Friendly and outgoing, Kabani, 26, defines her own brand as open, vibrant, and innovative. Yet her actions sometimes run counter to the accessibility she works so hard to project. She removed the "send an e-mail" button on her Google+ account after a barrage of "You're so hot" and "I love you" missives. Then, in December 2010, Kabani abruptly stopped following all 16,000 people she had subscribed to on Twitter in hopes of eliminating a barrage of spam and other comments. "It became unmanageable," she says.
Some followers took her decision personally. A few blogged about her "slash and burn" move; others called her arrogant and selfish. Kabani admits the decision may have resulted in a few lost opportunities, such as potential clients or organizations seeking a speaker. But it also led to a careful deliberation on how to balance her various personas.
Sure, Kabani is an author, a smiling multimedia answer woman, and a CEO in "an industry of transparency." But was she, in fact, overexposing her own brand? "Someone once gave me advice," she says. "When you start, you say yes to everything. As you grow, you need to learn to say no."
With Google+, LinkedIn, Twitter, and Quora just a click away, there are more ways to promote yourself than ever -- and just as many ways to screw it up. Worshipers at the temple of "just spell my name right" may have forgotten that overbranding can take someone's reputation from Ferrari to clunker faster than anyone dreamed possible. Just ask Paris Hilton.

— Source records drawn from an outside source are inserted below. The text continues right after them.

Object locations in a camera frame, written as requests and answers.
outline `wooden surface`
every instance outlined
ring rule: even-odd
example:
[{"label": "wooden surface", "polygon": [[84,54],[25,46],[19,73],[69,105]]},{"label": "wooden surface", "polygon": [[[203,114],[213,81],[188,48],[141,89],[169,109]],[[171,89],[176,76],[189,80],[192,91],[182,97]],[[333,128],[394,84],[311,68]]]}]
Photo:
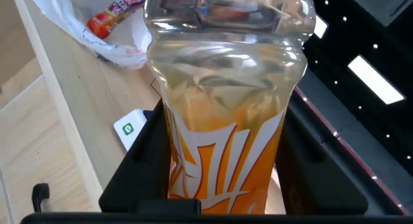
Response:
[{"label": "wooden surface", "polygon": [[94,210],[43,77],[0,112],[0,123],[0,160],[13,223],[33,213],[36,183],[49,184],[46,211]]},{"label": "wooden surface", "polygon": [[98,200],[125,155],[113,124],[134,109],[154,108],[159,100],[150,86],[154,77],[147,68],[108,66],[51,23],[31,0],[15,2],[90,200]]},{"label": "wooden surface", "polygon": [[35,55],[13,0],[0,0],[0,86]]},{"label": "wooden surface", "polygon": [[16,75],[2,85],[3,92],[0,94],[0,110],[31,85],[41,74],[39,63],[36,58],[33,58]]}]

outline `bottle label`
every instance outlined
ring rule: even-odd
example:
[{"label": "bottle label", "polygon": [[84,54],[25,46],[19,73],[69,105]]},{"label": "bottle label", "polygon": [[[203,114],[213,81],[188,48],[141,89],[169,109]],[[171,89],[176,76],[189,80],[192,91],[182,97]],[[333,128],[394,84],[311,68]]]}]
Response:
[{"label": "bottle label", "polygon": [[263,213],[285,112],[257,130],[238,131],[232,123],[193,132],[178,112],[166,111],[176,162],[170,197],[199,199],[203,213]]}]

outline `black panel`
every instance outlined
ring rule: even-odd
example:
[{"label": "black panel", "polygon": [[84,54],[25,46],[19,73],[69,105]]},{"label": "black panel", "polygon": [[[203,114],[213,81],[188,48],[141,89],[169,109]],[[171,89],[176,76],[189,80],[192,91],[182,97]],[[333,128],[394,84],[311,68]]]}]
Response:
[{"label": "black panel", "polygon": [[[327,22],[328,28],[321,39],[313,35],[304,45],[309,69],[390,155],[413,175],[413,126],[410,124],[413,120],[413,87],[410,82],[413,78],[413,52],[412,45],[408,44],[412,38],[409,36],[408,40],[407,36],[399,37],[399,33],[403,32],[402,23],[406,34],[409,29],[407,24],[410,24],[412,15],[405,13],[413,14],[410,11],[413,10],[410,1],[404,3],[402,0],[388,0],[386,3],[385,0],[328,0],[327,5],[325,1],[314,0],[316,11]],[[367,12],[368,5],[379,7],[381,3],[386,4],[382,7],[384,10],[386,7],[391,7],[388,9],[391,10],[398,3],[404,4],[399,9],[400,16],[389,27],[383,26],[377,18],[370,15],[371,11]],[[357,56],[365,58],[405,99],[389,105],[380,100],[348,68],[348,64]],[[332,123],[340,123],[334,121],[328,111],[322,111],[327,119],[331,119]]]}]

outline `clear plastic bottle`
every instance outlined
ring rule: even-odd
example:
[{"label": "clear plastic bottle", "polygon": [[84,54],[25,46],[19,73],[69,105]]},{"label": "clear plastic bottle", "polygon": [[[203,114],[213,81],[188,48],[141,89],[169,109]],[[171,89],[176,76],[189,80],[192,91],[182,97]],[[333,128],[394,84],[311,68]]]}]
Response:
[{"label": "clear plastic bottle", "polygon": [[171,198],[262,214],[285,110],[307,60],[312,0],[147,0],[148,64],[176,165]]}]

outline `plastic bag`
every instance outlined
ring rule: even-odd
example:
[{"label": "plastic bag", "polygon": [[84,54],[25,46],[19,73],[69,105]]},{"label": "plastic bag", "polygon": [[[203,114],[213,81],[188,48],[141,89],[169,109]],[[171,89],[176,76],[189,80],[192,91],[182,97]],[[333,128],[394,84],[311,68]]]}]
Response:
[{"label": "plastic bag", "polygon": [[152,37],[139,9],[120,23],[102,40],[86,26],[87,21],[103,11],[113,0],[33,0],[47,18],[95,52],[98,58],[129,69],[146,63],[146,50]]}]

The temptation is particularly perilous for rising stars or newly promoted executives. They develop one success, and instead of growing it into a second and a third, they start selling themselves shamelessly. "The brand is your promise that represents real things that you deliver," said Steve Cannon, vice president of marketing for Mercedes-Benz USA, a company that knows something about image creation.
Lyles Carr, a veteran recruiter at the McCormick Group in Arlington, Va., says he tends to discount a résumé that doesn't list true accomplishments. "It goes back to the old commercial, 'Where's the beef?' " he says. "They're trying to substitute style for substance."
While it's nice to be able to boast about the sheer numbers of friends you have or Twitter posts you've made, sometimes less is, in fact, more. James Alexander, CEO and founder of Vizibility, which helps professionals and job seekers control their online identities, recently turned off all the updates from a man on LinkedIn (LNKD) who posted every single hour. "He's lost his privilege to communicate to me in that way," he says. "You can spend all this time and effort -- it does take time -- only to turn around and end up alienating people."